The first article of this series has already indicated that the application of irrigation is usually based on a cost-benefit analysis. Since water is a limited resource, and due to economic constraints related to costs of water, pumping and labour needed to apply irrigation, producers are prudent in managing this resource. In general, there are three different methods of irrigation: Surface water irrigation, sprinkler irrigation and drip irrigation.
Some of the first irrigation systems were siphon tubes that were placed in a ditch and channelled water between the rows of the crop, or diverted water to “flood” a basin all at one time. This approach is referred to as “surface” irrigation (also known as flood or furrow irrigation) systems because the water travels along the surface of the field. If the field is well designed with the right slope, and properly operated, surface irrigation can be an efficient method of delivering water to crop. However, those conditions are not always met and surface systems are often very labour-intensive.
Sprinkler Irrigation Systems
Another method used to irrigate crops is with sprinklers, similar to the ones many people use to water their lawns. In most cases, the sprinkler irrigation systems used for cotton are mounted on a “centre pivot.” The earliest versions of the centre pivot had sprinklers mounted on top of the pipe carrying the water but in arid areas, this can lead to a great deal of water loss due to evaporation. Therefore, most cotton producers in arid areas use sprinklers placed just above the plant or are implementing “Low Energy Precision Application” (LEPA) systems on their pivots. These sprinklers on top of the centre pivot are replaced with drop lines that “lay” the water down between crop rows. The transition from surface to sprinkler systems is evidenced by data that show the percentages of irrigated cotton acres by surface and sprinkler systems equalizing over time. Irrigation delivery methods continue to be refined to make sure producers get the “most crop per drop”.
The latest trend in cotton irrigation systems, particularly in West Texas where water resources are becoming limited, is subsurface drip irrigation systems. Israel has mainly been using drip irrigation as well. This type of system is expensive to install and maintain, as it involves running a series of tubes about 6 to 18 inches below the surface of the entire field. However, it is a very efficient way to deliver water directly to the root zone of the plant. Tubes are spaced either under each row, or between every other row depending on the soil type and environment.
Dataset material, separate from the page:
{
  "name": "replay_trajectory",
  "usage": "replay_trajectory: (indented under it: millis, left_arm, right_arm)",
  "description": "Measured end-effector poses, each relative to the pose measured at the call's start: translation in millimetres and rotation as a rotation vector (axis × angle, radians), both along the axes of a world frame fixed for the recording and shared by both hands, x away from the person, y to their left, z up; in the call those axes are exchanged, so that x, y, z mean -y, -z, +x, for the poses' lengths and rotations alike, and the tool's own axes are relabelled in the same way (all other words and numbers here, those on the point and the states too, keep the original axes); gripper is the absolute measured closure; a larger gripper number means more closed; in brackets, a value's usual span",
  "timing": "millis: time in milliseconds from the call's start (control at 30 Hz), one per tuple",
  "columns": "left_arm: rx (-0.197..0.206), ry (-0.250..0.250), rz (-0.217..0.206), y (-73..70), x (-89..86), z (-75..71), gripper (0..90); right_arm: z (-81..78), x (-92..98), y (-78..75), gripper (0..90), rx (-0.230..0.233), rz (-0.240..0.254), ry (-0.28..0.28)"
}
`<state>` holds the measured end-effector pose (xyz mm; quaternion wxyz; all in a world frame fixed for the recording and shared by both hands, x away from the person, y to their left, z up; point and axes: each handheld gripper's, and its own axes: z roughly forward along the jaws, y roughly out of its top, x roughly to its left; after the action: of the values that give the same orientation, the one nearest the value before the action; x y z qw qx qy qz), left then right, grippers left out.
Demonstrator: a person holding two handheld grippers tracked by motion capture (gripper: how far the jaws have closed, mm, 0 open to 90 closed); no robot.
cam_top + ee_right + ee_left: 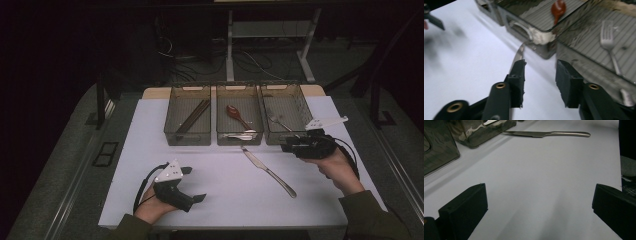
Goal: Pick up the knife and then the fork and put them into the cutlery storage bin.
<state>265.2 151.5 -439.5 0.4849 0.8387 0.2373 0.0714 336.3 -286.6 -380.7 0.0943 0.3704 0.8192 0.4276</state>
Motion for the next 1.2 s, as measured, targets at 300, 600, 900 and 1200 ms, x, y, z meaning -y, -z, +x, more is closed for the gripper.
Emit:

Installation of subsurface drip irrigation (SDI) has turned out to be a desirable delivery method because its installation below ground eliminates evaporation from the soil surface. In fact, studies have shown that cotton grown under SDI decreased daily crop evapo-transpiration by 75% and had the highest water use efficiency for lint production. The potential for introduction of reusable water into these new age irrigation systems could increase the sustainability of SDI systems even further.